Overall, prognosis in patients with biliary tract cancer is poor. A minority of patients present with resectable disease. Gallbladder cancer is mostly curable if found incidentally. Relapse rates are high and the aims of adjuvant therapy are to provide loco-regional control, prevent systemic relapse and improve survival. In this E-Learning module the author underlines that before 2017 there was no conclusive evidence of benefit from adjuvant chemotherapy and puts into context data from prospective randomised control trials with adjuvant chemotherapy in the modern era.
In terms of chemotherapy for advanced biliary cancer, there have been no practice-changing studies since 2010. The author reviews the outcomes from new agents under evaluation for biliary tract cancer, triple combinations, new delivery mechanism and questions a role for second-line chemotherapy. In terms of radiotherapy, the author elaborates the results of studies with stereotactic body radiotherapy and proton beam therapy. In terms of targeted therapies for advanced biliary tract cancer, upon reviewing results from randomised studies with EGFR and VEGF inhibitors, the author puts emphasis on the importance of improved understanding of the genetic environment of biliary tract cancer and subsequently reviews actionable targets and the results from studies with targeted therapies.

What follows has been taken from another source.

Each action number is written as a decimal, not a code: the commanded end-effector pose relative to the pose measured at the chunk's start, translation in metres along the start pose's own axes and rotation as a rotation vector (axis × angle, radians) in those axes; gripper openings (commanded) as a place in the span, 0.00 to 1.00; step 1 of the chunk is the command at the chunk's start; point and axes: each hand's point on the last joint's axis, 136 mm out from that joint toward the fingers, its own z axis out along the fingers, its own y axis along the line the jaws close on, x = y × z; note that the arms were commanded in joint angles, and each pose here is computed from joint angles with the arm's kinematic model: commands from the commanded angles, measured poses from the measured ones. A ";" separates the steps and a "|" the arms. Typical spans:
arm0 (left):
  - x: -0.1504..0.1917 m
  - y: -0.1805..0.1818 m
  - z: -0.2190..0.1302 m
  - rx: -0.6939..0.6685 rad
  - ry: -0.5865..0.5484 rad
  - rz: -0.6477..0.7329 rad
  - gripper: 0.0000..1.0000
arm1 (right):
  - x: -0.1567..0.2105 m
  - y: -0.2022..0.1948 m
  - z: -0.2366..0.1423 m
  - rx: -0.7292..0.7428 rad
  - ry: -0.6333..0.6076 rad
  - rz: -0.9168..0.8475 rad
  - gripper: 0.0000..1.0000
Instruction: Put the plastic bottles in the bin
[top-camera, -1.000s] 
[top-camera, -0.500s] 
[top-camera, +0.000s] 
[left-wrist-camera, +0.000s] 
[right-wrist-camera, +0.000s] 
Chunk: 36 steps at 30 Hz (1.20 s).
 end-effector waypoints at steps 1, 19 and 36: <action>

In the last part of the module, the author says that preclinical evidence suggests that hepatocellular carcinoma may be responsive to immune modulation. Approaches include targeting CTLA-4 and/or PD-1/PD-L1 or both. In that regard the author reviews the evolving immunotherapy landscape in patients with advanced hepatocellular carcinoma and concludes that the results of pivotal studies in first- and second-line are awaited.
The author has reported consulting or advisory role for Agios, Astra-Zeneca, Baxalta, Celgene, Delcath, Ipsen, Lilly, Merck, Midatech, Novartis, Pfizer. Speakers’ Bureau for Celgene, Ipsen, Novartis, Pfizer. Travel grant from Celgene, Lilly and Novartis. Institutional grant from Novartis.